Is analyzing encrypted DNS traffic compliant with privacy regulations like GDPR?

Yes, typically it is. Since the method focuses on non-personal metadata (like a resolver’s IP address or a TLS signature) and does not decrypt the user’s actual DNS query, it is considered a privacy-preserving security technique. It identifies fraud patterns without processing the sensitive content of the user’s online activity.

What is the main difference between DNS filtering and traditional IP blocklisting?

Traditional IP blocklisting blocks users based on a history of bad behavior from their IP address. However, bots can rapidly change IPs. DNS filtering is more durable because it analyzes the more stable network infrastructure (the DNS resolver) a bot uses.
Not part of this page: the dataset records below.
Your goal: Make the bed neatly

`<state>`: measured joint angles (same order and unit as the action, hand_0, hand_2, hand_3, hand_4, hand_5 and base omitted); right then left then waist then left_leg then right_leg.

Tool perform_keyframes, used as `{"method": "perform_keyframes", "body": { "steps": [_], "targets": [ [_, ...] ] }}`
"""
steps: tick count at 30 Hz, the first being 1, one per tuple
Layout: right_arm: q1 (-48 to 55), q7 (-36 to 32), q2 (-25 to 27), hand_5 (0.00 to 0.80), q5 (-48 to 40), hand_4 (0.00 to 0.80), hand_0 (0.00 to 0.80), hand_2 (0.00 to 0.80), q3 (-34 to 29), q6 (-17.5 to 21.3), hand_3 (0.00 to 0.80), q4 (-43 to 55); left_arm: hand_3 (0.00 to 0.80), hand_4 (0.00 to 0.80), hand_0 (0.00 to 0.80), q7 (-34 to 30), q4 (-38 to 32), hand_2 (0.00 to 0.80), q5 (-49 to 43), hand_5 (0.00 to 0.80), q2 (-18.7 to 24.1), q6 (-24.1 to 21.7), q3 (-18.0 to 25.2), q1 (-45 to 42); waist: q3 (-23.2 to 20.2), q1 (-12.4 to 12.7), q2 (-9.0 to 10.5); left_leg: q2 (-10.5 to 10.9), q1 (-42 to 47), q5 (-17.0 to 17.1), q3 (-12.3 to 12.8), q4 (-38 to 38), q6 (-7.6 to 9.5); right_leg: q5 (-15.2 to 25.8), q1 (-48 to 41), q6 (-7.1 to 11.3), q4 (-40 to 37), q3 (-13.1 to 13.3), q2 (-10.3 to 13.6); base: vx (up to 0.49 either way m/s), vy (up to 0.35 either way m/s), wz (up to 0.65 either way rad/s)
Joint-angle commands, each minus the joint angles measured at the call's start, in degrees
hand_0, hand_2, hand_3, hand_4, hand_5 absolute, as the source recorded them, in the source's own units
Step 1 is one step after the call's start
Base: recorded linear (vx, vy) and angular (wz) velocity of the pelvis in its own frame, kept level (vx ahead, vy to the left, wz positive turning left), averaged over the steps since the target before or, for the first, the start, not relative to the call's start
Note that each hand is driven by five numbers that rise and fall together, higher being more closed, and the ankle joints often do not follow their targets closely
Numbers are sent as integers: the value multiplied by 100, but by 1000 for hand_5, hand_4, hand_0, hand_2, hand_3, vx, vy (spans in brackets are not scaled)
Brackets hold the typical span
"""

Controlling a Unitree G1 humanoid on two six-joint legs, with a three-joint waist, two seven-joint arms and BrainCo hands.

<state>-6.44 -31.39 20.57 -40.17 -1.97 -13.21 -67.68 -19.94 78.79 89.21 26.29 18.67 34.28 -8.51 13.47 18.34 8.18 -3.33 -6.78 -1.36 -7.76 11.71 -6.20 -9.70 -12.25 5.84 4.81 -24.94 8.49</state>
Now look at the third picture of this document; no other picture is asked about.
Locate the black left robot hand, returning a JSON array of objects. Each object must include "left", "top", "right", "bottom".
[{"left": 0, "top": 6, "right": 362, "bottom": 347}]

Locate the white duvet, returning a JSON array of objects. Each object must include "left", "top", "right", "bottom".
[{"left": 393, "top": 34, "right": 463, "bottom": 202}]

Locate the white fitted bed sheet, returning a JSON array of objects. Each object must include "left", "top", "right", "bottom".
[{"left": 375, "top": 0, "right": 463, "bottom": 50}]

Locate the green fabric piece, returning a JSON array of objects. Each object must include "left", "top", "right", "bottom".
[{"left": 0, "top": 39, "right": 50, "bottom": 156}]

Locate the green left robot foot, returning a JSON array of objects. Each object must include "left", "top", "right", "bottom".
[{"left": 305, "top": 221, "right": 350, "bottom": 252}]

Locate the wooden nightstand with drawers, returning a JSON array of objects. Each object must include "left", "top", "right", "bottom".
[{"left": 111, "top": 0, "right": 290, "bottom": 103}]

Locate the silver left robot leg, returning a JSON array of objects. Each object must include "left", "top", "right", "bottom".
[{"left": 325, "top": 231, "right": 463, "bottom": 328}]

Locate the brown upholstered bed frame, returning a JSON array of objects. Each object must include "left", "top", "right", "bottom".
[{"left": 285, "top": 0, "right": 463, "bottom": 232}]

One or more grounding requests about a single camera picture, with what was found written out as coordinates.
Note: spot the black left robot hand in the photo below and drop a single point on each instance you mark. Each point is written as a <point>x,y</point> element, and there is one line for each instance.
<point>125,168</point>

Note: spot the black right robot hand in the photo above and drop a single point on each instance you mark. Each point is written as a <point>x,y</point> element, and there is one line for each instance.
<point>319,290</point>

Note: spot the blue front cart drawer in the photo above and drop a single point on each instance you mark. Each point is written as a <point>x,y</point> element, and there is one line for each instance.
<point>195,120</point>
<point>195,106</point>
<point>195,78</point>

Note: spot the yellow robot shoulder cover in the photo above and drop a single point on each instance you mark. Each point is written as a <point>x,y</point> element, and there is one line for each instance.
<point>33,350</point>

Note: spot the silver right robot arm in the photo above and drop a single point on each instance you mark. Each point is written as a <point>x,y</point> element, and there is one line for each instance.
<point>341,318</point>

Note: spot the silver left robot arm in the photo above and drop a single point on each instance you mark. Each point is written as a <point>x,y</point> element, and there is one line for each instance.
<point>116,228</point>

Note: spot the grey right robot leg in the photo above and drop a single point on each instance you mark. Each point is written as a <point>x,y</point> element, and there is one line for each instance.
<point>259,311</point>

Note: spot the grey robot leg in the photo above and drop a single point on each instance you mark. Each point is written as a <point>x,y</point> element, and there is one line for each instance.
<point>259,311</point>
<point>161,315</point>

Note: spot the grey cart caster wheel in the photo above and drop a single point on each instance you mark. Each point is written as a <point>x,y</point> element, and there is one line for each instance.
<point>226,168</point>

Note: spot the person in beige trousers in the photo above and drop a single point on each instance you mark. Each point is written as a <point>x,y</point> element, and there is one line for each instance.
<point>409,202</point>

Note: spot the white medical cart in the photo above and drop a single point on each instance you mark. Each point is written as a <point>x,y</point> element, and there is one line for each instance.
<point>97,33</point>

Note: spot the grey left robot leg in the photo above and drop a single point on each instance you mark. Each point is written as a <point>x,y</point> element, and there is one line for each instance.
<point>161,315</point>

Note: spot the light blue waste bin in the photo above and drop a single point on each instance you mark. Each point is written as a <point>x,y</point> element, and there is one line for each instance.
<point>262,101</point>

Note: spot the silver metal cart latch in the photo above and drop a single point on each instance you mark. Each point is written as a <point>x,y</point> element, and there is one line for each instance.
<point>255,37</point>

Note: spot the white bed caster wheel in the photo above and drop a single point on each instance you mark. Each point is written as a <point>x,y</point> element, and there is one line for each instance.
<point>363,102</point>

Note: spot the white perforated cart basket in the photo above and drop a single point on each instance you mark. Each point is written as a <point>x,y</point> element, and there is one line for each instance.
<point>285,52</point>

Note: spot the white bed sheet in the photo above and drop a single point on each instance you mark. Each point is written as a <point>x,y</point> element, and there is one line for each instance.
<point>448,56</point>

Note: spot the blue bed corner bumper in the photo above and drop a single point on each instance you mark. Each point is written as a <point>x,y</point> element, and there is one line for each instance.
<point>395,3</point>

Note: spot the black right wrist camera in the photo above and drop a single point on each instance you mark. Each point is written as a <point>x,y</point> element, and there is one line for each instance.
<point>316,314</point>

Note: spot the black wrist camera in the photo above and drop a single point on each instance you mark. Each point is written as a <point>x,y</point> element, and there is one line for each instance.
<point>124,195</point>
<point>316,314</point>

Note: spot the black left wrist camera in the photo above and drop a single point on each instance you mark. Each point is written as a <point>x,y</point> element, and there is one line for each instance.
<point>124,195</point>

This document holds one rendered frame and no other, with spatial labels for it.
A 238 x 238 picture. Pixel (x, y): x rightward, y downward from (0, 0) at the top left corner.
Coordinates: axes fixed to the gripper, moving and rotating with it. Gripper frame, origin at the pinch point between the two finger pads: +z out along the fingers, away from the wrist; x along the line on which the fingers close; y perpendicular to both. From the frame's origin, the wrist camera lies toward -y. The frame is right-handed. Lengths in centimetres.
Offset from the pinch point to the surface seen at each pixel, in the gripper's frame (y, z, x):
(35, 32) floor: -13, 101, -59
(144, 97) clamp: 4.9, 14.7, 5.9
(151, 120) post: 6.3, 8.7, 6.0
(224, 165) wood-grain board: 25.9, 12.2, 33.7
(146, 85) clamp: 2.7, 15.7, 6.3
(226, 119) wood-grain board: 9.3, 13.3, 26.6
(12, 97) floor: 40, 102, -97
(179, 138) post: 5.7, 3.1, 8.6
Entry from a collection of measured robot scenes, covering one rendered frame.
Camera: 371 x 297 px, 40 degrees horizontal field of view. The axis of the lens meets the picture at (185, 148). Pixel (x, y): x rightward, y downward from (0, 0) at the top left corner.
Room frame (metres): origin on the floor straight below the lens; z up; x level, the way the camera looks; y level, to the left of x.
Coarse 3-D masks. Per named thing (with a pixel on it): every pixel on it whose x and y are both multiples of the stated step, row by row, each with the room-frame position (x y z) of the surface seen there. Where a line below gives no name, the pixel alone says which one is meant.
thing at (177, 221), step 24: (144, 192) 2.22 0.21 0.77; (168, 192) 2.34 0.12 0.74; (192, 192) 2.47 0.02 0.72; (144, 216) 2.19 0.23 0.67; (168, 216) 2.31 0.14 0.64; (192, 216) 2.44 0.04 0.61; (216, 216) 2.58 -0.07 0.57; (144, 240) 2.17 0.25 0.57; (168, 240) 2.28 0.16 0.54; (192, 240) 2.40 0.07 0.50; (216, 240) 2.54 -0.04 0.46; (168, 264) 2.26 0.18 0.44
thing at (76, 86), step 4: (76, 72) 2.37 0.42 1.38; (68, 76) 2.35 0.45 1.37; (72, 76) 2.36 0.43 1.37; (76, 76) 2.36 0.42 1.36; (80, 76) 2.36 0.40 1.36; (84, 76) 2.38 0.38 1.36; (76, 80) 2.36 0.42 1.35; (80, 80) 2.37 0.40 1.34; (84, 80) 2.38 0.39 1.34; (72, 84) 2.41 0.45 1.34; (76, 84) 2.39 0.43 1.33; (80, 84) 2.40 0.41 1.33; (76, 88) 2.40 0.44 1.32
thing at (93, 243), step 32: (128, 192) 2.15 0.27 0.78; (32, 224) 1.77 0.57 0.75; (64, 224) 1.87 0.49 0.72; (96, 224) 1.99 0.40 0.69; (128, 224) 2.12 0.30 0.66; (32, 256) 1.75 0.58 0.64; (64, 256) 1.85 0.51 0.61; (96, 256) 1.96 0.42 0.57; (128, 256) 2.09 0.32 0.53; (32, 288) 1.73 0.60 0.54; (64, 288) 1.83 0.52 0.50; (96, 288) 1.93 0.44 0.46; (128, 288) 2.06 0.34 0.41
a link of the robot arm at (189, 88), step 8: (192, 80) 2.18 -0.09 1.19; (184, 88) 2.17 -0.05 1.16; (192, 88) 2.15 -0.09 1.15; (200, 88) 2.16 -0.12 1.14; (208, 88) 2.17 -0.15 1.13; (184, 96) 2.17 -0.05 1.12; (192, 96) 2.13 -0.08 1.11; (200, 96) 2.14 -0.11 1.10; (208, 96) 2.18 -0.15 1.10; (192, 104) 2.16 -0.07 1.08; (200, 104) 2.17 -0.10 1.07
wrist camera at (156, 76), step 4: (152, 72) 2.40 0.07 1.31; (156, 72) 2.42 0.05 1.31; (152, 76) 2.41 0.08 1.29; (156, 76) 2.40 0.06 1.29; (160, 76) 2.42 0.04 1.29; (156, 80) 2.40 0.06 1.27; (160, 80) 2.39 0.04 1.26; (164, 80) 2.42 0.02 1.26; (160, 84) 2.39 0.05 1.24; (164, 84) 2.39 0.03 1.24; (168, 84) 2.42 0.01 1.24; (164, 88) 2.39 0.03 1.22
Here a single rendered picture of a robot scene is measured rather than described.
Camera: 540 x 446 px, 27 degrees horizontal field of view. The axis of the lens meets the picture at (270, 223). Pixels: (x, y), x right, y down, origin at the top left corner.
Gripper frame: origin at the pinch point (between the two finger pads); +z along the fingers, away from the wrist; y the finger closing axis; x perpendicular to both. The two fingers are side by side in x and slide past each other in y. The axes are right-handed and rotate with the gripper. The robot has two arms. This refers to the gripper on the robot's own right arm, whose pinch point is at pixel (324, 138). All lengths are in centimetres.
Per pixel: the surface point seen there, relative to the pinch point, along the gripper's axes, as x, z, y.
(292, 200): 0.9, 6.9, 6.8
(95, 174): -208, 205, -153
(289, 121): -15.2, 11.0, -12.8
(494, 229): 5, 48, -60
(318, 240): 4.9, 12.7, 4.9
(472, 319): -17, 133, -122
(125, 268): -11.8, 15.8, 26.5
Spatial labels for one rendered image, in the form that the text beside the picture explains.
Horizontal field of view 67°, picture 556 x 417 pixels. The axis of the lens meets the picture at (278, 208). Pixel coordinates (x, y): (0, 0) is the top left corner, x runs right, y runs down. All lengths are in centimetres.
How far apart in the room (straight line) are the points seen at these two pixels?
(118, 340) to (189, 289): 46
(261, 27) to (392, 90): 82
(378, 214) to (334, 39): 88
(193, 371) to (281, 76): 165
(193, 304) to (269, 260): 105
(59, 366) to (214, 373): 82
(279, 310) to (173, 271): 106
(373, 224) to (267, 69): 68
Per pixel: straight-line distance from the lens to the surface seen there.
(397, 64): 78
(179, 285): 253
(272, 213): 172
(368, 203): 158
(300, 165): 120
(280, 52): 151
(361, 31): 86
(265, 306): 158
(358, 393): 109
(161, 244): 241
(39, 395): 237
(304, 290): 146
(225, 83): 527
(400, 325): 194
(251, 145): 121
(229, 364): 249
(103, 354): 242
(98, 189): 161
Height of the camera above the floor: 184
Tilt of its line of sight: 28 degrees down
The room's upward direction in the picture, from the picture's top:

A botnet might use thousands of IPs but rely on a handful of resolvers, making DNS analysis more efficient for blocking large-scale attacks.

🧾 Summary

Encrypted DNS traffic analysis is a critical technique in modern click fraud prevention. It focuses on analyzing metadata from encrypted DNS queries, such as resolver reputation and TLS fingerprints, to identify non-human behavior. This method allows security systems to detect and block bots originating from data centers or using fraudulent patterns, ensuring traffic authenticity and protecting ad spend without decrypting private user data.